Very few folk seriously believe in solipsism, and it is treated in Western philosophy mainly as a challenge which any valid theory of personhood must meet. Many philosophers have tried to meet this challenge, with various degrees of success. Sartre's argument is that solipsism cannot even get started once we recognise that our I - which solipsism has as the only existent - is transcendent ['there' in the world] just like all the Is which solipsism pictures as unreal or unknowable. This means that the solipsist cannot make his own I certain and another's I uncertain because his own I no longer has privileged status.

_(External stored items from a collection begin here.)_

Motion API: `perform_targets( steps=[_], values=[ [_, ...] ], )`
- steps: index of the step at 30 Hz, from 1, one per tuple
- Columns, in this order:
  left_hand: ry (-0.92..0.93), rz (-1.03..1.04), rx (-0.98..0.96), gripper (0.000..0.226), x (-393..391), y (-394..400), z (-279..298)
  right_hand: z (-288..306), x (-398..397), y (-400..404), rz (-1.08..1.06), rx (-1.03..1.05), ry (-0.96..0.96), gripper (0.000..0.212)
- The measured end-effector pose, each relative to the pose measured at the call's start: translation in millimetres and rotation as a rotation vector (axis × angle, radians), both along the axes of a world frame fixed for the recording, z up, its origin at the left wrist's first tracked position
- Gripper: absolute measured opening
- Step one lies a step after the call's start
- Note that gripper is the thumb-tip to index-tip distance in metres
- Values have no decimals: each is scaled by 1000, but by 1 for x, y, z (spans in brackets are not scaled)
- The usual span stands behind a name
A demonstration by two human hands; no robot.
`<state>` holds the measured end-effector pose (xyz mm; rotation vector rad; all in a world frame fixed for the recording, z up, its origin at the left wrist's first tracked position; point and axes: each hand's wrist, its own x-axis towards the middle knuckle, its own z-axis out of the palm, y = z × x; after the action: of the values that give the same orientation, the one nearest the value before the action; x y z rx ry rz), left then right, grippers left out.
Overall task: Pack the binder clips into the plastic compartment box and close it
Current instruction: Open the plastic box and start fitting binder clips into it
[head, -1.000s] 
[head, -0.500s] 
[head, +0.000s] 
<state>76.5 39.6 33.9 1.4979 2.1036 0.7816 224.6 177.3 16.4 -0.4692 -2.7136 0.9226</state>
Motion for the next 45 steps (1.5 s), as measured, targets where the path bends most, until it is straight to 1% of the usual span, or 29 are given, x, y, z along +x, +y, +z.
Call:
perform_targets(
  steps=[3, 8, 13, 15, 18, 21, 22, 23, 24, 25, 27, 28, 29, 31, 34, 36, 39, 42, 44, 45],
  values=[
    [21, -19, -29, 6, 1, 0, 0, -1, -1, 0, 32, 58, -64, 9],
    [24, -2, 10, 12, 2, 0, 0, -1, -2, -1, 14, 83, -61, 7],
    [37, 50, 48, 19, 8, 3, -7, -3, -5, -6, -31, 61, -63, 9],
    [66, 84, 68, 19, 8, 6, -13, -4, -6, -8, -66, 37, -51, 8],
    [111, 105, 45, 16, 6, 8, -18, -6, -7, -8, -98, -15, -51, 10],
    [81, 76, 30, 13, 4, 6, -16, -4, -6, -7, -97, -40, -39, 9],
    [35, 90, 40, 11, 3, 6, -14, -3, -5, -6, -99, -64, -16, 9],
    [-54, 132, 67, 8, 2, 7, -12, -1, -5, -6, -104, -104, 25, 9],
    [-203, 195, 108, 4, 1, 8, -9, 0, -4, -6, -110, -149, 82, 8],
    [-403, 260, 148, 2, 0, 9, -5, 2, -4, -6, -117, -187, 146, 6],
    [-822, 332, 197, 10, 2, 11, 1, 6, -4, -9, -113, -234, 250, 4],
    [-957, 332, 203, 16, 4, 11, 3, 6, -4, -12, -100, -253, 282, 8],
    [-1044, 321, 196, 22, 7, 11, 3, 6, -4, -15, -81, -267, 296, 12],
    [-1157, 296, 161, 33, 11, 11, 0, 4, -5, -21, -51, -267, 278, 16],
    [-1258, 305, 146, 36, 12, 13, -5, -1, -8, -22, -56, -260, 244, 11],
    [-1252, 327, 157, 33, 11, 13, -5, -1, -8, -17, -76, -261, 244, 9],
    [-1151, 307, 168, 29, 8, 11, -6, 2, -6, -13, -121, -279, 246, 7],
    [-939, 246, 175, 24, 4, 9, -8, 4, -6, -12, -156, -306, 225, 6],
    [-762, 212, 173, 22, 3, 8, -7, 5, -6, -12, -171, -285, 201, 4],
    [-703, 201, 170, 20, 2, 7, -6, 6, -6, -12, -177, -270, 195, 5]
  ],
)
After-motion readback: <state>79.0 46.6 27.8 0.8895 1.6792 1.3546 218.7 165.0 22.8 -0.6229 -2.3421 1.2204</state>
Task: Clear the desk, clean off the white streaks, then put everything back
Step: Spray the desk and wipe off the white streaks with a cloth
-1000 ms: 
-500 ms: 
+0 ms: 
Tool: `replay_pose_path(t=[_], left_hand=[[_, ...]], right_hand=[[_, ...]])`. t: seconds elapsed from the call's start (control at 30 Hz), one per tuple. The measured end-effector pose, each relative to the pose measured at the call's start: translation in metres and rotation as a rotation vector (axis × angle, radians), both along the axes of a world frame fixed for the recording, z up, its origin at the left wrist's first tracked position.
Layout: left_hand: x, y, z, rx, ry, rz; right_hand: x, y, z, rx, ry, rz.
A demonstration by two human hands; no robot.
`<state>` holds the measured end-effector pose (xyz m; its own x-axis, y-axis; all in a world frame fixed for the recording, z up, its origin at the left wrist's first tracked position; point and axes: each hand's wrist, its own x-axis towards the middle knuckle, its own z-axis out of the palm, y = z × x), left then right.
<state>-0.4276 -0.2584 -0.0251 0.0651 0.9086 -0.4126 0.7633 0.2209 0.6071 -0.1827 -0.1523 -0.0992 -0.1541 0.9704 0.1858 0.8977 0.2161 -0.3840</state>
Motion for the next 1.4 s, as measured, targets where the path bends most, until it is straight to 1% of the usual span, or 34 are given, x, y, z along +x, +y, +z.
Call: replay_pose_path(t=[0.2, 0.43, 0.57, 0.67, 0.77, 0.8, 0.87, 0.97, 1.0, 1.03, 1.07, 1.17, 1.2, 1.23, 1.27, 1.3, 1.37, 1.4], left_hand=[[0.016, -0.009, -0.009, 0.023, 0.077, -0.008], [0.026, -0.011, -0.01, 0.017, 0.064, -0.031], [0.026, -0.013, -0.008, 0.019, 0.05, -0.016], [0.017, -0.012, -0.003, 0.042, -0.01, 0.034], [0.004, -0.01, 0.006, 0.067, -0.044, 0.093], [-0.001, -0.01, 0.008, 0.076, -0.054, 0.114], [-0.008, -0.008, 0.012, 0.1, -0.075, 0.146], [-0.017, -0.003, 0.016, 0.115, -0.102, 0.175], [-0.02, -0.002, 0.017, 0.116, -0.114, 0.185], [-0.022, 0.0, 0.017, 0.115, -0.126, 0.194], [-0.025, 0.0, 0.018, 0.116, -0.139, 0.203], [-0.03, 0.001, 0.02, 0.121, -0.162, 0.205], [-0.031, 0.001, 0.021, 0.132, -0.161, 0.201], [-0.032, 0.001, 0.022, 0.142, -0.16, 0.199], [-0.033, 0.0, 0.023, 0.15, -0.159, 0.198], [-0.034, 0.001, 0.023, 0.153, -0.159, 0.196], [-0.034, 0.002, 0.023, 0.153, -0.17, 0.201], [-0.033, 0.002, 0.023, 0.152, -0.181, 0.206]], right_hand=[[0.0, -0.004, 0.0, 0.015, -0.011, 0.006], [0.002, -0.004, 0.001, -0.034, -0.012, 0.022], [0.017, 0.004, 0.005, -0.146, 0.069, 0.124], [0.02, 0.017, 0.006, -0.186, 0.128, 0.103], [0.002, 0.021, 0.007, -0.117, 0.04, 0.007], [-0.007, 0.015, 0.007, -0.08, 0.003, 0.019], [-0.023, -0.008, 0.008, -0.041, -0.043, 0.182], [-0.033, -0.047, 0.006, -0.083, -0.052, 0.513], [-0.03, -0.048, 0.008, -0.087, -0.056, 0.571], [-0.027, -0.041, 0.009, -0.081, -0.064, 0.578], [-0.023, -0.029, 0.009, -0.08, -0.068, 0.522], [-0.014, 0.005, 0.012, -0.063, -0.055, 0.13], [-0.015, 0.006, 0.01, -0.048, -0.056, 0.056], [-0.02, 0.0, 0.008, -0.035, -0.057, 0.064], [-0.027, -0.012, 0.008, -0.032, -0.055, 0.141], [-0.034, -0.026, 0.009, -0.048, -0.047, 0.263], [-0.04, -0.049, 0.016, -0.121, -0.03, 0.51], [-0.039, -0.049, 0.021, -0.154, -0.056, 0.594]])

pp.50-52 (third, and final, 'concluding remark') - The Twentieth Century was a rabidly political period dominated by ideology - most notably communism, fascism, and Islamic fundamentalism. And here we see the beginning of the political involvement that would bedevil Sartre's later philosophy. Political ideologies are, of course, emphatically self-righteous and fond of accusing all in sundry of various crimes and failings. In this case, Marxists had accused phenomenologists of an idealism which trivialised all the wrongs which Leftists so like to get indignant about. Sartre counters this accusation by pointing out that his particular brand of phenomenology is actually the only theory of personhood which locates the I in the real, public, world rather than in a private consciousness (p.51). Indeed, he argues that Marxist ethics find a far more rational base in his phenomenology of the world-embedded I than it does in its own theory of historical materialism (it must be remembered here that communists considered their ideology to be intellectually superior to other ideologies). This argument foreshadows his later attempts to make existentialism compatible with Marxism.